The task: Use the entries below and reproduce exactly the lines from the one containing "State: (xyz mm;" down to the one containing "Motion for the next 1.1", both of them included.

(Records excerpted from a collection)
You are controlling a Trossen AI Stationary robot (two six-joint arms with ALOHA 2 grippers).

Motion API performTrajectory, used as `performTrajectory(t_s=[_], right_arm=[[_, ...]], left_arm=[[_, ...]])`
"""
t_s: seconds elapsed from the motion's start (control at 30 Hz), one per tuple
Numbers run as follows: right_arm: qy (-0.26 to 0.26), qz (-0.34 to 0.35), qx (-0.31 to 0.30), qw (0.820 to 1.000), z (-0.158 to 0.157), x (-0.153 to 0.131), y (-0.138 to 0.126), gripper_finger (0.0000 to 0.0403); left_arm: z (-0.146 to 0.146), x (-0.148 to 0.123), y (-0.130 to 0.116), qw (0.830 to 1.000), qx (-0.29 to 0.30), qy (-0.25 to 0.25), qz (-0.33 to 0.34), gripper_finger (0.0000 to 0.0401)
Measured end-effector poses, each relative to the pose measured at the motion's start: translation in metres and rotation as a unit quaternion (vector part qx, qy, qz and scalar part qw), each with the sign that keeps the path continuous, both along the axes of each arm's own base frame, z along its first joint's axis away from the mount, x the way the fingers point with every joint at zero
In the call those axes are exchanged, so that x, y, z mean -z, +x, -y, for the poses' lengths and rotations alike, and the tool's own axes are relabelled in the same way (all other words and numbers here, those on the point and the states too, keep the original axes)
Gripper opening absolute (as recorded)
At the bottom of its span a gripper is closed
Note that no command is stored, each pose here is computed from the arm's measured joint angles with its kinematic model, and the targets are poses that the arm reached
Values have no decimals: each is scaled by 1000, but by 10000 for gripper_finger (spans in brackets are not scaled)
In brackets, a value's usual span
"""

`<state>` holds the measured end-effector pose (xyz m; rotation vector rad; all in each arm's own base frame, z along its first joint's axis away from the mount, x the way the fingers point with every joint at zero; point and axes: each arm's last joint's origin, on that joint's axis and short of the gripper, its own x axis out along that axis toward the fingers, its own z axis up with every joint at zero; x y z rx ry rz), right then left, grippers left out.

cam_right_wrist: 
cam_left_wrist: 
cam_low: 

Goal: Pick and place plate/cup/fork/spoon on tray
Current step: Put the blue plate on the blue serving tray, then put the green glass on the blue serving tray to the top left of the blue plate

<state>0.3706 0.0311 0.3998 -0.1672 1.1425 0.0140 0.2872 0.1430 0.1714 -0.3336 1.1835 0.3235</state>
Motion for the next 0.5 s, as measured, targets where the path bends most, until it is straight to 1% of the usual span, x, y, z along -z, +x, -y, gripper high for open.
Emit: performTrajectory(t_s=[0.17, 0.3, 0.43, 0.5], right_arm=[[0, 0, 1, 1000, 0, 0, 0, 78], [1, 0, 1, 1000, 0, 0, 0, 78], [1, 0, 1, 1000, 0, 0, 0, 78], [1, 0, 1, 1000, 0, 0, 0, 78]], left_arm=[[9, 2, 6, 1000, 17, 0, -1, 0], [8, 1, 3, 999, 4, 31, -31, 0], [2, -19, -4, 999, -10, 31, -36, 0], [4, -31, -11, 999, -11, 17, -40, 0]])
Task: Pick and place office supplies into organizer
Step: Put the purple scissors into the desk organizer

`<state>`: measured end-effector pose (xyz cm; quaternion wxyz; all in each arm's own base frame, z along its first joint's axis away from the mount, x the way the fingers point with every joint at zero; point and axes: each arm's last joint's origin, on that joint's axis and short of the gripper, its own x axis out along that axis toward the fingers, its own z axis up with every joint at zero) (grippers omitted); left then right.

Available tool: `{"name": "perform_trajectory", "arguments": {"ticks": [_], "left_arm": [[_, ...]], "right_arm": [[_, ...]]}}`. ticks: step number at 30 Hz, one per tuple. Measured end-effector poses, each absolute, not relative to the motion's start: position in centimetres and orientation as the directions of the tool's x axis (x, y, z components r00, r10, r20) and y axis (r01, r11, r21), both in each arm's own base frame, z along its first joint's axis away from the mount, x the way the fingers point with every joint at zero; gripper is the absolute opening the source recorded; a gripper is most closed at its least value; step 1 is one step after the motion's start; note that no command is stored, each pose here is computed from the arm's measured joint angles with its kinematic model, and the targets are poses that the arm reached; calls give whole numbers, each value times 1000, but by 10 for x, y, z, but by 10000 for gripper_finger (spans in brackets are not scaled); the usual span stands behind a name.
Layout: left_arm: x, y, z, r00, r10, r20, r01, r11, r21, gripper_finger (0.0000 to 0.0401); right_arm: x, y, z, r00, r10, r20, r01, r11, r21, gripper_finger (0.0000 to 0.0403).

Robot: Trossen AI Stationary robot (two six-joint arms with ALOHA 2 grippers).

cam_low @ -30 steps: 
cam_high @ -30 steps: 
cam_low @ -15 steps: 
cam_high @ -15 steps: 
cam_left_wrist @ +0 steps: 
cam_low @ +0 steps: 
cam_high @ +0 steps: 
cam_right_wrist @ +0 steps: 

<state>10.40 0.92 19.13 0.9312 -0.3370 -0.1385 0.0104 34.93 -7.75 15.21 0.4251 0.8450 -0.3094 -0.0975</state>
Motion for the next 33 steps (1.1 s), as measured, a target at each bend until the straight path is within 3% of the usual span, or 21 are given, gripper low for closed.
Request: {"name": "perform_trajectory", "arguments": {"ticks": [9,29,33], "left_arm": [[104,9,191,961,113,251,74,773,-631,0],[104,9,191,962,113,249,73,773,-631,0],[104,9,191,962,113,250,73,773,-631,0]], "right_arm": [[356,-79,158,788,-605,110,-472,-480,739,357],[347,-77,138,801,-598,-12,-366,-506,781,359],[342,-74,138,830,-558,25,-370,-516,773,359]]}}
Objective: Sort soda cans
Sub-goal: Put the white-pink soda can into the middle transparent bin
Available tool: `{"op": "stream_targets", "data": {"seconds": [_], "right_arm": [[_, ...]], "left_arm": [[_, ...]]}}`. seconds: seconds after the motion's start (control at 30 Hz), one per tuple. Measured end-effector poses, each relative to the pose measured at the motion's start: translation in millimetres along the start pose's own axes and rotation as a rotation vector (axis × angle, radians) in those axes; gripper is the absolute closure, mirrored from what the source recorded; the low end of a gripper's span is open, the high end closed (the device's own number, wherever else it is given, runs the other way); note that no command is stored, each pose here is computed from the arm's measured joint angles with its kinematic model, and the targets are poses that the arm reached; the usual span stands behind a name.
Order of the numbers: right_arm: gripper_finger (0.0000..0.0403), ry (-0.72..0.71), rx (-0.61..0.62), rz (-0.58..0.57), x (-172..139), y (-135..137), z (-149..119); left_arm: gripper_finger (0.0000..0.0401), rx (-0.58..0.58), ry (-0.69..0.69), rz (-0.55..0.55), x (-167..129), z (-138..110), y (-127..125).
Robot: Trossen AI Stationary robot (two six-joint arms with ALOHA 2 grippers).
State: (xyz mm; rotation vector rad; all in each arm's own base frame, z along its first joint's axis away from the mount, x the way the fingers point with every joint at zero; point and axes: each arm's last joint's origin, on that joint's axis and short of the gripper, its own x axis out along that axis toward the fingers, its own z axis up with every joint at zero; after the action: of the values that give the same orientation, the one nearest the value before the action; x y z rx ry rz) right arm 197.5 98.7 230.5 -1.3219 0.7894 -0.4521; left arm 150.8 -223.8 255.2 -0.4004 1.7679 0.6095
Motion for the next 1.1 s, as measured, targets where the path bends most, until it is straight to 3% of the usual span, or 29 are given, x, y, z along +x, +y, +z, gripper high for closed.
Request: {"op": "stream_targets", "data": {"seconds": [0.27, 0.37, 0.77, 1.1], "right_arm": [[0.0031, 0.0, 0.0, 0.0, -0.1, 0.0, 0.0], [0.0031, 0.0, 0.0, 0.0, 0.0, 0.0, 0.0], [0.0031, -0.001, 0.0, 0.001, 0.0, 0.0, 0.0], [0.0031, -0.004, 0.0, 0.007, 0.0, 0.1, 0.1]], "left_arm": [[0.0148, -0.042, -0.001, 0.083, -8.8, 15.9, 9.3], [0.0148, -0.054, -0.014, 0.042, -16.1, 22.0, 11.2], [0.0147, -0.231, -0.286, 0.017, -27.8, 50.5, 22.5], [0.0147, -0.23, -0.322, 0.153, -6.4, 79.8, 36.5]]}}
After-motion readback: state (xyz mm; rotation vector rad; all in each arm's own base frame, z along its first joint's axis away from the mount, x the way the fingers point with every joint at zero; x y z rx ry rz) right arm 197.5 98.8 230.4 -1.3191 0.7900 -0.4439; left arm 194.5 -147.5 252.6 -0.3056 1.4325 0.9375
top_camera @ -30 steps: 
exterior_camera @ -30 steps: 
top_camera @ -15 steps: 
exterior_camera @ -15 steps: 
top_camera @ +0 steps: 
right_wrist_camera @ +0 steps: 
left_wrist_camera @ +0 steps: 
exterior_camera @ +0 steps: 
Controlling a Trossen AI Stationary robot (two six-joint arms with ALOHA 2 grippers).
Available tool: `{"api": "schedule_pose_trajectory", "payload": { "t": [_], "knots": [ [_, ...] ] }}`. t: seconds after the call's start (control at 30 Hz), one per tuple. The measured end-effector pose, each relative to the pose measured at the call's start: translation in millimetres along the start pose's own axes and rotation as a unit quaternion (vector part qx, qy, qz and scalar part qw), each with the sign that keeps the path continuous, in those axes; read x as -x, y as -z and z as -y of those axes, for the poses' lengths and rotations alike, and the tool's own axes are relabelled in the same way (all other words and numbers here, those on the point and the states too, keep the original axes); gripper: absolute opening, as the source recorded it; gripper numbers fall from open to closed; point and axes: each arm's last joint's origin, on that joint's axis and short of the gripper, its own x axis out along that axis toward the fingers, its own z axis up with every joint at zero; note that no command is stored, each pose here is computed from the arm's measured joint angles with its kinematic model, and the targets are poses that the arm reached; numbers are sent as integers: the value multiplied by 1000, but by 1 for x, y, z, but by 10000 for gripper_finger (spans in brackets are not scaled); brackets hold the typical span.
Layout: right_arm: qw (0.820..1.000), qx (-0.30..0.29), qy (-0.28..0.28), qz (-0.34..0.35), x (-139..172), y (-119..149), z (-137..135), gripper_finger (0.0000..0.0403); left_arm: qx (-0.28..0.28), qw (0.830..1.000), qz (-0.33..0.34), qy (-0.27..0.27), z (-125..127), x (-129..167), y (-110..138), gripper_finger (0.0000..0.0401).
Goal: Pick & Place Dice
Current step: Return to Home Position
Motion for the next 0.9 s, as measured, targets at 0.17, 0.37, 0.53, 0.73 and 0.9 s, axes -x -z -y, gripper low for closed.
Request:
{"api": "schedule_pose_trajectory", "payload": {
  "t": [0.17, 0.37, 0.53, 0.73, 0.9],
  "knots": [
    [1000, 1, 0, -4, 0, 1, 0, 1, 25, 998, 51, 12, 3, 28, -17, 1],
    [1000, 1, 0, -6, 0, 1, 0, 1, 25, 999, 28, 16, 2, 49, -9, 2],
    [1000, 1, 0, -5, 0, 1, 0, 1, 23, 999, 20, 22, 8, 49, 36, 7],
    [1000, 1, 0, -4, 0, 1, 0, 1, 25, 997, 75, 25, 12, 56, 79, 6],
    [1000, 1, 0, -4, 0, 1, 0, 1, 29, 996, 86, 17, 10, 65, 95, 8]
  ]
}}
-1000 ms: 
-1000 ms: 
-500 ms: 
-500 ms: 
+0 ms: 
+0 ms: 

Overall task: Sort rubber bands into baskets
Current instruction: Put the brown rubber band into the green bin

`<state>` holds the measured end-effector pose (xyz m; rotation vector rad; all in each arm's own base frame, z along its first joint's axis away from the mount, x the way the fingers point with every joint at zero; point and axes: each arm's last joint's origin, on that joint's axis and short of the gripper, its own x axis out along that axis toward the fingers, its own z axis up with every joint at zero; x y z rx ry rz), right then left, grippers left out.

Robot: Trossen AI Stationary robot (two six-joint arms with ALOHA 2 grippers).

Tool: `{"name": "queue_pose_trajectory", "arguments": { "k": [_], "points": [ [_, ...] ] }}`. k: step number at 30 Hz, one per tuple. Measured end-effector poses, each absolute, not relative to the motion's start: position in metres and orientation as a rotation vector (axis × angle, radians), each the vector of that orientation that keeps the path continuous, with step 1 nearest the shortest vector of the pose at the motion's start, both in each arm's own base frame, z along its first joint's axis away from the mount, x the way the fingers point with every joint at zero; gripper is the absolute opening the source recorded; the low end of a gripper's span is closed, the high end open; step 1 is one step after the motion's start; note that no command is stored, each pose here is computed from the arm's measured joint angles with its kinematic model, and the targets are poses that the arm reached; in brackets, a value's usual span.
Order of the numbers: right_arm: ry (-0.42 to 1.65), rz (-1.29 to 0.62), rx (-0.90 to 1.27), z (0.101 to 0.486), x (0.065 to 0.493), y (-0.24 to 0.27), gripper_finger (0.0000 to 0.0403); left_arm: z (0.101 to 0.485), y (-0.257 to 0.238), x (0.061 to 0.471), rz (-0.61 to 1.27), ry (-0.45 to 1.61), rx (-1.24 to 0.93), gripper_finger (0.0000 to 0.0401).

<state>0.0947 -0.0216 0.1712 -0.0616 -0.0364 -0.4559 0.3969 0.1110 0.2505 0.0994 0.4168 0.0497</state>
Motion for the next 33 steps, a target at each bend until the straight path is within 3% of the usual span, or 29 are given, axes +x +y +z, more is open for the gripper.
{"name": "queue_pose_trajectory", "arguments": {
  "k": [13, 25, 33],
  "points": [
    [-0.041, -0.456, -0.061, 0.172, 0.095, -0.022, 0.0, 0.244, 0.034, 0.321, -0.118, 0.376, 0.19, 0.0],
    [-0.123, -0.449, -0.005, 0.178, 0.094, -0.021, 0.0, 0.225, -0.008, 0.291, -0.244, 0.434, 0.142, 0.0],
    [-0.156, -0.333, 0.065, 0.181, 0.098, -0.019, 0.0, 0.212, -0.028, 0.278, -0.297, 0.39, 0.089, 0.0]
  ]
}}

Answer space:
State: (xyz mm; rotation vector rad; all in each arm's own base frame, z along its first joint's axis away from the mount, x the way the fingers point with every joint at zero; point and axes: each arm's last joint's origin, on that joint's axis and short of the gripper, its own x axis out along that axis toward the fingers, its own z axis up with every joint at zero; after the action: of the values that give the same orientation, the one nearest the value before the action; x y z rx ry rz) right arm 197.5 98.7 230.5 -1.3219 0.7894 -0.4521; left arm 150.8 -223.8 255.2 -0.4004 1.7679 0.6095
Motion for the next 1.1 s, as measured, targets where the path bends most, until it is straight to 3% of the usual span, or 29 are given, x, y, z along +x, +y, +z, gripper high for closed.

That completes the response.